--- Input records ---

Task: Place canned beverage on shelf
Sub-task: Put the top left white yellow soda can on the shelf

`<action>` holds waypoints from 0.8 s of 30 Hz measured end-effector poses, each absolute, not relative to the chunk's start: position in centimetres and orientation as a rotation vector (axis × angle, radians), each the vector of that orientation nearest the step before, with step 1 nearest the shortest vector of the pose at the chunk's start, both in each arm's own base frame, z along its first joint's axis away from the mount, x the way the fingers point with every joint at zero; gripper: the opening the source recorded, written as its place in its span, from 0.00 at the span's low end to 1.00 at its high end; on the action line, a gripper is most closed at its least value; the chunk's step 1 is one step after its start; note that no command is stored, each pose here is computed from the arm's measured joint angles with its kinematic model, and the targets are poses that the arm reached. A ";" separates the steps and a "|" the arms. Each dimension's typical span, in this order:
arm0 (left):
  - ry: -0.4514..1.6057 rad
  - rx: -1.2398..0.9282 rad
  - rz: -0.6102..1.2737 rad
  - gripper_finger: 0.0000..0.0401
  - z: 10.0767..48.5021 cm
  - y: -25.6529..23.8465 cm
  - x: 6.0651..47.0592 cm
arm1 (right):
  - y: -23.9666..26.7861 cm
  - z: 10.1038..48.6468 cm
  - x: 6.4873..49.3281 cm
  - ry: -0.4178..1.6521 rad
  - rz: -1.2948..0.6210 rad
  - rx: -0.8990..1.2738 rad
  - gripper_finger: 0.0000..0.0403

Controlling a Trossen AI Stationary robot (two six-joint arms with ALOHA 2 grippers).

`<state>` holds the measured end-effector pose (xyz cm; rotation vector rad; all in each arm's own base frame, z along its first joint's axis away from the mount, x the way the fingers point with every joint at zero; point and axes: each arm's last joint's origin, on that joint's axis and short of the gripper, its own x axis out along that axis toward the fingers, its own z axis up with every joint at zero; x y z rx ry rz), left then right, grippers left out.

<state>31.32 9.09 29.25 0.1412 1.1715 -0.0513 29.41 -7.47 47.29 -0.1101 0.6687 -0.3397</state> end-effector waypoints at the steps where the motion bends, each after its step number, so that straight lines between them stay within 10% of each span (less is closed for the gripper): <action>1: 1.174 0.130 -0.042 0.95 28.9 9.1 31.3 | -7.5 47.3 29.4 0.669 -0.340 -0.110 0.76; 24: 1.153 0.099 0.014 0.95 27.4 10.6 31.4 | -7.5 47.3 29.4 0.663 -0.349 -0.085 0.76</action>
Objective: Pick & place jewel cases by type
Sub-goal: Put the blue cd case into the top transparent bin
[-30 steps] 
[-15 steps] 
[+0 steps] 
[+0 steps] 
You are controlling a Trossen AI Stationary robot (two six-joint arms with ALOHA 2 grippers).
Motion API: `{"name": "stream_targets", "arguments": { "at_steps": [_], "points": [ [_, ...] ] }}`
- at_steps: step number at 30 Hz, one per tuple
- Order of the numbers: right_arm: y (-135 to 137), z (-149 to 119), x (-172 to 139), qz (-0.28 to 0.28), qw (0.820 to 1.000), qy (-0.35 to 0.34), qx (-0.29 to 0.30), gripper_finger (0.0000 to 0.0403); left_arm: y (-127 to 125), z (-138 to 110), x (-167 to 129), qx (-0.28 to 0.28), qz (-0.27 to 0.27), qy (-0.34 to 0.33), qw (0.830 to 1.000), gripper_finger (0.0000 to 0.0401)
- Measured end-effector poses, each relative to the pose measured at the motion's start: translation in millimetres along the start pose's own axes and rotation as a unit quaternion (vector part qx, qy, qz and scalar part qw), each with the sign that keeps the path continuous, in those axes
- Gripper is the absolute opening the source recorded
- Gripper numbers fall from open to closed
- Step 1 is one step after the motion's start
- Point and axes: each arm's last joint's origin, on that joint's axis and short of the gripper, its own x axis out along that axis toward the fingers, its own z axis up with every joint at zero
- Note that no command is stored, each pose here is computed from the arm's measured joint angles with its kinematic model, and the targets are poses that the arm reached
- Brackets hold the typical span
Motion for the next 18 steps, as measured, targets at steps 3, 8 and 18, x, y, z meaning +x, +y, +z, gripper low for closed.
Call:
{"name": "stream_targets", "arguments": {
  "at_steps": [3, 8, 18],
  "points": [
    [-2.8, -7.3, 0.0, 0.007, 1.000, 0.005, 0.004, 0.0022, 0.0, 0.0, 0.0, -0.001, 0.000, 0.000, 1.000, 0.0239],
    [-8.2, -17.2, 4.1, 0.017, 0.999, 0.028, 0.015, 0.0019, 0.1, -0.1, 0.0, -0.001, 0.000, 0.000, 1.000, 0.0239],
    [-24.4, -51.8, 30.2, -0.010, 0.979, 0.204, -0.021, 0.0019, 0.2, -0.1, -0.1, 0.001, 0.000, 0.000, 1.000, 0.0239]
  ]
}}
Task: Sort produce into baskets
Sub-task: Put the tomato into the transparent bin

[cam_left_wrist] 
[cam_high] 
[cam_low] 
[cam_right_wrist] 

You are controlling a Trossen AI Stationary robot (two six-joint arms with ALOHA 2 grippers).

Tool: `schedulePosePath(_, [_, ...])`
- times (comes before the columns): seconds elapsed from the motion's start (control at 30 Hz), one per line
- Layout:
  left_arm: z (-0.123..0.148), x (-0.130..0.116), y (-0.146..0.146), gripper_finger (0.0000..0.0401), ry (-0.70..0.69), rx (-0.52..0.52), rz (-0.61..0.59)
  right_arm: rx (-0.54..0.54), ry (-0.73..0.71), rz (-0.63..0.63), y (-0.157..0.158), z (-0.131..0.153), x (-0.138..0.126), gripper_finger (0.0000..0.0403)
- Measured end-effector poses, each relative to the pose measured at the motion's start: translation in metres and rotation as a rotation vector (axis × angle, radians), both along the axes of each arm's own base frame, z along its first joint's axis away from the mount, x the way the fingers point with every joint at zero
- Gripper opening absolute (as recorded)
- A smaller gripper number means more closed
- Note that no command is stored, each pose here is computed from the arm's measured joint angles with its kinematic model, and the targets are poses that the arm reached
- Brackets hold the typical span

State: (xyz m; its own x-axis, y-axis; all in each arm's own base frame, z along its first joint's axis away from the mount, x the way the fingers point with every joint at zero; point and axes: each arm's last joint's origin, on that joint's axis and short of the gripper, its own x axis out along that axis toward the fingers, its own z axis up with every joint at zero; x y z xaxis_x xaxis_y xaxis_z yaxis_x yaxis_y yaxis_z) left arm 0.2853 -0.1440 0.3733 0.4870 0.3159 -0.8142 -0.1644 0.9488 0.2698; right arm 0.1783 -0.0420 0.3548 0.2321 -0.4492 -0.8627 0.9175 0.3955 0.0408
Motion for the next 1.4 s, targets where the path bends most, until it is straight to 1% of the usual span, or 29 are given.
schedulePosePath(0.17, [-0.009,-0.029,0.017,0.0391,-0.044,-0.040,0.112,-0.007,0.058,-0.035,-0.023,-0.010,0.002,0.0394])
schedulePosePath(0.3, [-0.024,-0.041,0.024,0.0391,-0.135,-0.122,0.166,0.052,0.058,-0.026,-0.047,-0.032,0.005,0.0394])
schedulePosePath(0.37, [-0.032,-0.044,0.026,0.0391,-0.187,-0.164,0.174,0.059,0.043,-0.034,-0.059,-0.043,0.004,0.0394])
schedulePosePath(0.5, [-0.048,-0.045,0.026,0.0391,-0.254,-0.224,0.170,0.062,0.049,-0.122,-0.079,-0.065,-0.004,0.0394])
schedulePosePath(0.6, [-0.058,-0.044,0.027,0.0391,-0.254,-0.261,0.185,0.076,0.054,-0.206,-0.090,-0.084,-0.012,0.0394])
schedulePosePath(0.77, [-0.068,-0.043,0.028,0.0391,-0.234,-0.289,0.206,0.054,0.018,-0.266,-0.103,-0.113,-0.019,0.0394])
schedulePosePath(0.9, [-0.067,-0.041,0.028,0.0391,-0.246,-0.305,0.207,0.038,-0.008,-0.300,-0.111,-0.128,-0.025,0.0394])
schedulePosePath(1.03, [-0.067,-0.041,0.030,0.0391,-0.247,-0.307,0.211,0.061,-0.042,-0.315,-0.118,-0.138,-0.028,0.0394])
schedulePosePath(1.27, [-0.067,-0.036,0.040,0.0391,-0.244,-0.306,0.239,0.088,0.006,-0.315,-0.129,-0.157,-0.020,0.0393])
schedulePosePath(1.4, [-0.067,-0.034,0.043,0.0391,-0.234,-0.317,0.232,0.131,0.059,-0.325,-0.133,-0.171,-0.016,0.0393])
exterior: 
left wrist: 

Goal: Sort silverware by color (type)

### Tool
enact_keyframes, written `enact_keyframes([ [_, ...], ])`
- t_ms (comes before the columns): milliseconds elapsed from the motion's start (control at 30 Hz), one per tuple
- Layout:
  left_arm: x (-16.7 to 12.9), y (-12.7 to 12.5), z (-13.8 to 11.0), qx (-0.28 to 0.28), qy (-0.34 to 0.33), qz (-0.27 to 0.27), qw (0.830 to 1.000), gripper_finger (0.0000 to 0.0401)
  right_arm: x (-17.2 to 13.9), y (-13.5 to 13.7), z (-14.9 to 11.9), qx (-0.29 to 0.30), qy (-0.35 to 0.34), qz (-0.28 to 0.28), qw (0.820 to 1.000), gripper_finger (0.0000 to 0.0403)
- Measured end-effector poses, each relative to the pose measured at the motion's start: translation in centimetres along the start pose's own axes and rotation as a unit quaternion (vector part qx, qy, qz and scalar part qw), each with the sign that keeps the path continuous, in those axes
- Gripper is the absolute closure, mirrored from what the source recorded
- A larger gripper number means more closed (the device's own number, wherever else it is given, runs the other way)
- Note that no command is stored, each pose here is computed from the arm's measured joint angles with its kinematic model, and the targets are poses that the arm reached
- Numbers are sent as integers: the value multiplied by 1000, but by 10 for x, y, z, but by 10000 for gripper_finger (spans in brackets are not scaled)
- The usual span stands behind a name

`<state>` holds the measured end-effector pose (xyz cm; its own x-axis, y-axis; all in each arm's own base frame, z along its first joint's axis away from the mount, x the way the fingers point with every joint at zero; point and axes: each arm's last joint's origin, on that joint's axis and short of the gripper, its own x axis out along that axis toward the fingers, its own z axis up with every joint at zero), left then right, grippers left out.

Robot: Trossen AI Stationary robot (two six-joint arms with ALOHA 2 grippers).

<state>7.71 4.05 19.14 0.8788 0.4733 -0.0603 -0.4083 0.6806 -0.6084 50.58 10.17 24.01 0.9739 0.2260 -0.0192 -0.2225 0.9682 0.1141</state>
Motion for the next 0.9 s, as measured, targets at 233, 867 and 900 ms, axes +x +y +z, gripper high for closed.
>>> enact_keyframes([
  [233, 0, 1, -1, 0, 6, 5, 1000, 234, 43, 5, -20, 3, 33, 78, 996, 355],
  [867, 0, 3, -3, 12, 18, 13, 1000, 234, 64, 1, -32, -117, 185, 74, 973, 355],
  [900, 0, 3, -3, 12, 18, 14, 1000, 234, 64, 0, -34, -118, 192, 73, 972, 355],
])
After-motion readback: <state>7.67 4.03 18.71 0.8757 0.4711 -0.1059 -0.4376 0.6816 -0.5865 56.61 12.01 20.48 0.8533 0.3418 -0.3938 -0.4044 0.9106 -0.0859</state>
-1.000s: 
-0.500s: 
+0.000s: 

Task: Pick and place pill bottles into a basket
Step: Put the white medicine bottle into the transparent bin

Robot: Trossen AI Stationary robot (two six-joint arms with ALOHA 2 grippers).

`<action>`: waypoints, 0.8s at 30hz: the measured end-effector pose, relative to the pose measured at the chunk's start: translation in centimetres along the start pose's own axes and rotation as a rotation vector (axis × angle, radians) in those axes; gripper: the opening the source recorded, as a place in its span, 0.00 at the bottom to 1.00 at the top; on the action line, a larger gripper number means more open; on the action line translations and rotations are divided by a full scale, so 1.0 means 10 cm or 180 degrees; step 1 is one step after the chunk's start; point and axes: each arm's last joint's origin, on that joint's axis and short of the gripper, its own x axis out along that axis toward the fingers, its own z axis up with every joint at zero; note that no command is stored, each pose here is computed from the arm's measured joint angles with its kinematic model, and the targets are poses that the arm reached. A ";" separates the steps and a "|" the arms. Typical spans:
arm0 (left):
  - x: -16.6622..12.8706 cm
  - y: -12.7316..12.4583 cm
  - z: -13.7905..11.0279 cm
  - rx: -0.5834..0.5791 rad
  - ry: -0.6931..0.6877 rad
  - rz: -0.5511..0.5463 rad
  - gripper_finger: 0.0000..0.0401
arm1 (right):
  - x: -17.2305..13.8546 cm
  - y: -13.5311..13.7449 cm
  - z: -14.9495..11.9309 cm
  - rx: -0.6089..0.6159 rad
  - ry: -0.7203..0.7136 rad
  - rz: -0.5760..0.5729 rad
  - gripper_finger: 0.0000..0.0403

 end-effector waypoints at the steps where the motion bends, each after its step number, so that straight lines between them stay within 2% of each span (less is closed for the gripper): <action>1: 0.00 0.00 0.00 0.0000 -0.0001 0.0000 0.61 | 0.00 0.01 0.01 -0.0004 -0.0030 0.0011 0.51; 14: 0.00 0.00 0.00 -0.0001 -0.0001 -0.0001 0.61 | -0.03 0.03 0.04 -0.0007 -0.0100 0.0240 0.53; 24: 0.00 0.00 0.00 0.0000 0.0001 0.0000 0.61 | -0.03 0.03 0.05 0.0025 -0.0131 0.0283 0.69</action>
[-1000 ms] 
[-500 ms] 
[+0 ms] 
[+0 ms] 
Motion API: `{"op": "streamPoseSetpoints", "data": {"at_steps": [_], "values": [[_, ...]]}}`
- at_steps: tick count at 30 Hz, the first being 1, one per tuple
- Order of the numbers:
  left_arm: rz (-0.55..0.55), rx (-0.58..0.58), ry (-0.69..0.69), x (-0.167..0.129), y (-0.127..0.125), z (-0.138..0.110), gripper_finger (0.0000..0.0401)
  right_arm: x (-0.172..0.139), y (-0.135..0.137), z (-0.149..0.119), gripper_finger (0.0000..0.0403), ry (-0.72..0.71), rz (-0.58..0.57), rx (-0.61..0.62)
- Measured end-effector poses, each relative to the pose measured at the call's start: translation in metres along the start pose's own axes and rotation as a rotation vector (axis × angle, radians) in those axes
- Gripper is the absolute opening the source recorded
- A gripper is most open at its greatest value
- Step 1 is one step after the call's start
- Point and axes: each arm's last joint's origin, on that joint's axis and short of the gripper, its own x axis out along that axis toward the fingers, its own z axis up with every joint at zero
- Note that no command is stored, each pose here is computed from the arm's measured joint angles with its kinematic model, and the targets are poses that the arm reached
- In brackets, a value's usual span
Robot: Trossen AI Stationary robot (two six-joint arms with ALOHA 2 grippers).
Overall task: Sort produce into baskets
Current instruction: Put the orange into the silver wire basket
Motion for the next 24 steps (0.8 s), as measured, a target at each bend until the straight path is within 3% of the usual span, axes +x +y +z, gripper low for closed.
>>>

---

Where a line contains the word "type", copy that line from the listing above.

Objective: Pick & place jewel cases by type
Goal: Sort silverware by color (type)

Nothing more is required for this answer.